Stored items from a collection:

^^^^

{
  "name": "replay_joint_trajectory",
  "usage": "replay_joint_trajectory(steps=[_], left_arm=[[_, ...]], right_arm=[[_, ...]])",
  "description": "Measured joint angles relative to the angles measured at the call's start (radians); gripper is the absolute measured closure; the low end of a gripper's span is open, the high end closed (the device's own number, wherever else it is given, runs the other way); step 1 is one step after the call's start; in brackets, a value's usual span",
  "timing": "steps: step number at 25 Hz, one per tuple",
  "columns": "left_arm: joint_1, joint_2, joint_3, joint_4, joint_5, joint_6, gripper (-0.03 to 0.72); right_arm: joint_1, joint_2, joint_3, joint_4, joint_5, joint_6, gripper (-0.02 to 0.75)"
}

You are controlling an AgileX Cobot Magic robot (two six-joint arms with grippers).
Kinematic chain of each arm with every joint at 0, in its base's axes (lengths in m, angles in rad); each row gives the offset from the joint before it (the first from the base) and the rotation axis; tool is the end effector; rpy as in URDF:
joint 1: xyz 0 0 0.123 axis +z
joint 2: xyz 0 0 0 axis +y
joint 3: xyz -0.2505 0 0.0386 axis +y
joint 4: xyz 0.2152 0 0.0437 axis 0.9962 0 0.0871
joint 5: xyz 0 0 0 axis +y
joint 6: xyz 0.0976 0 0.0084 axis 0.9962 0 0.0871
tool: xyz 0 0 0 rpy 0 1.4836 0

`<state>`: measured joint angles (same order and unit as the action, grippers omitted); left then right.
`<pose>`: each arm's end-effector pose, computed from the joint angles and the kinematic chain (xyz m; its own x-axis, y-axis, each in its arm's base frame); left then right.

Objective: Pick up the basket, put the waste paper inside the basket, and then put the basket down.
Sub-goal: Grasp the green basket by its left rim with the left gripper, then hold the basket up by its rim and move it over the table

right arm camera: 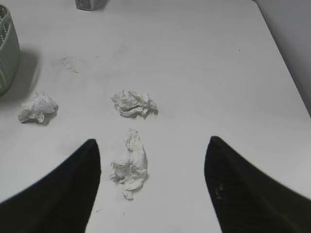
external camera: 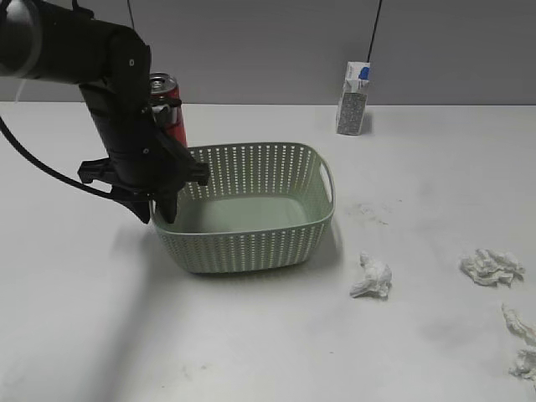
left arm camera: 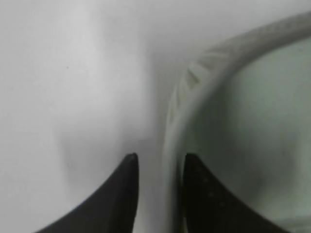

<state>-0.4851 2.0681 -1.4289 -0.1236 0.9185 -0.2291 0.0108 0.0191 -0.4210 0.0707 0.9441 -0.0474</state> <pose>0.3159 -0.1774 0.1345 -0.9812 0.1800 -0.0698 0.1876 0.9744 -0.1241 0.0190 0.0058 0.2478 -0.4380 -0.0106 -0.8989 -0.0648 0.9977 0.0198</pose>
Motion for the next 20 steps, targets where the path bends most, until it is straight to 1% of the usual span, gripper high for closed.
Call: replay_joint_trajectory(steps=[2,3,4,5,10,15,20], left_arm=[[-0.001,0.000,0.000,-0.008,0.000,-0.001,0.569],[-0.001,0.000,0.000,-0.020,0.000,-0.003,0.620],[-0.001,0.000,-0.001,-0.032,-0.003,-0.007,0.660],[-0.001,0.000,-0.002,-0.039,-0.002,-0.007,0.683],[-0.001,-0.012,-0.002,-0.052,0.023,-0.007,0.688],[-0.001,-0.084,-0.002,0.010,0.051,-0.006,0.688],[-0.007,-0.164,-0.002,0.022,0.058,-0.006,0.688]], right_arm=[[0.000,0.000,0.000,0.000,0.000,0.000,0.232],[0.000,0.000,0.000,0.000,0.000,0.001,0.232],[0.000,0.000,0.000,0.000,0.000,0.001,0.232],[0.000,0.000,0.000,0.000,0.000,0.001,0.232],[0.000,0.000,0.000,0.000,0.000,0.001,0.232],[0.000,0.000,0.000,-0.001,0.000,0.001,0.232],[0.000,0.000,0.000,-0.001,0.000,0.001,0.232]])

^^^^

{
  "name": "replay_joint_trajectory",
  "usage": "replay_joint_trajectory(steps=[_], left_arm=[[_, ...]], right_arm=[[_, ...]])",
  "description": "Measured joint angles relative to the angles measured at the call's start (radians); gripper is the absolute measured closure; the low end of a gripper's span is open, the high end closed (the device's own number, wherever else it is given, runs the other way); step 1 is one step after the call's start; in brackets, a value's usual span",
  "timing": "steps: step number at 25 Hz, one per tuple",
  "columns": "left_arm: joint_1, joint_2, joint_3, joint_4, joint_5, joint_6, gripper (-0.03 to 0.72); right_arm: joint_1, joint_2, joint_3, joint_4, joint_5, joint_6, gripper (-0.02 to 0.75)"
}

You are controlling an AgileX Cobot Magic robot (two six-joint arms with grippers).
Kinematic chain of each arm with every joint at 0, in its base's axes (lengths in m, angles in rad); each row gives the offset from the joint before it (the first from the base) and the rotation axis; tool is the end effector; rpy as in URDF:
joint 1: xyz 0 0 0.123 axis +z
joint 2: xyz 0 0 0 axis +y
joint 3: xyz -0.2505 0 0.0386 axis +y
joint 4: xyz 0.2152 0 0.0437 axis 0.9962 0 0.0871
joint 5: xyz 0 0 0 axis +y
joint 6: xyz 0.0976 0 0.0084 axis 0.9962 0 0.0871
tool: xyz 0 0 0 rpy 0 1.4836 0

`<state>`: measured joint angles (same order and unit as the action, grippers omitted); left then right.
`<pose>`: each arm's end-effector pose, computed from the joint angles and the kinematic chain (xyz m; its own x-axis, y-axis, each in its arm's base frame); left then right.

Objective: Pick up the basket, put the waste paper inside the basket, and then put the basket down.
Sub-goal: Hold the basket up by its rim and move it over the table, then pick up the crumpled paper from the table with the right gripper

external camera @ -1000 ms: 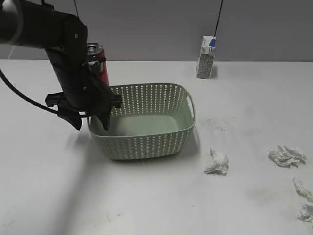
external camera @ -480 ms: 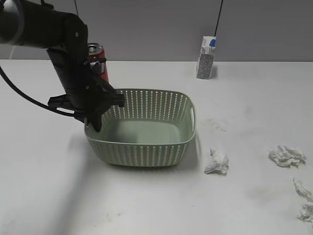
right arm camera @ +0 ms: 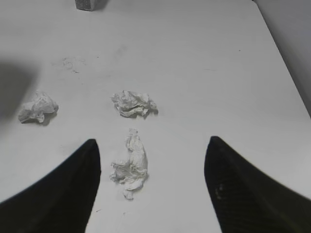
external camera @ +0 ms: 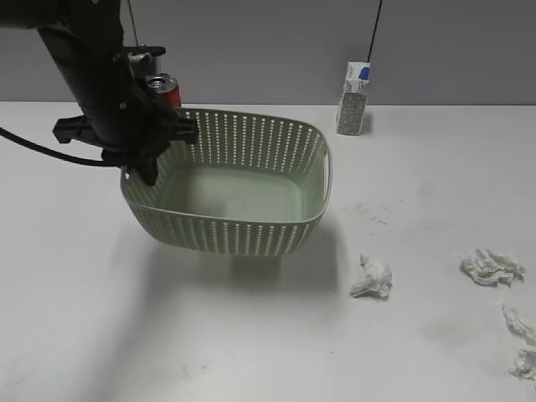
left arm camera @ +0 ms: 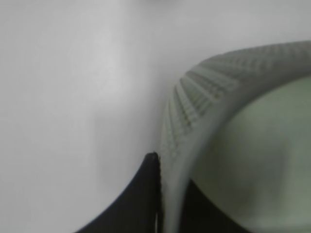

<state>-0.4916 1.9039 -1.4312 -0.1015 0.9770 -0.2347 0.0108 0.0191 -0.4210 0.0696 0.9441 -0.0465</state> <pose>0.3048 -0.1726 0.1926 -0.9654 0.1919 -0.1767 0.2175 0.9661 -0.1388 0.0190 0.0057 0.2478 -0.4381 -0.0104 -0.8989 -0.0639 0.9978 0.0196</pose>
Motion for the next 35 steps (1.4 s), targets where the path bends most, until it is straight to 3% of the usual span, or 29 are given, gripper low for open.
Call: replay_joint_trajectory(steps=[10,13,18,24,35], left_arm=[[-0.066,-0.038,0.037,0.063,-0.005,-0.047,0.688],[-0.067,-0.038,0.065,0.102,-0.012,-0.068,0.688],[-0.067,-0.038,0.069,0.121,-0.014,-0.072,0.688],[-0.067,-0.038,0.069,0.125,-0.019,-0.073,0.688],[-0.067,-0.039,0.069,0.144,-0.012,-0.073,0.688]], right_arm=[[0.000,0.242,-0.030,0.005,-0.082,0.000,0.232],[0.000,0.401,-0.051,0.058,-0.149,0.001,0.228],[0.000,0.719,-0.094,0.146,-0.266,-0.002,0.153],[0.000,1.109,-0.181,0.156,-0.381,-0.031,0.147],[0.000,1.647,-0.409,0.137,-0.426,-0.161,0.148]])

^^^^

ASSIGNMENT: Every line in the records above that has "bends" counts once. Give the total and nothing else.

OUTPUT BELOW: 2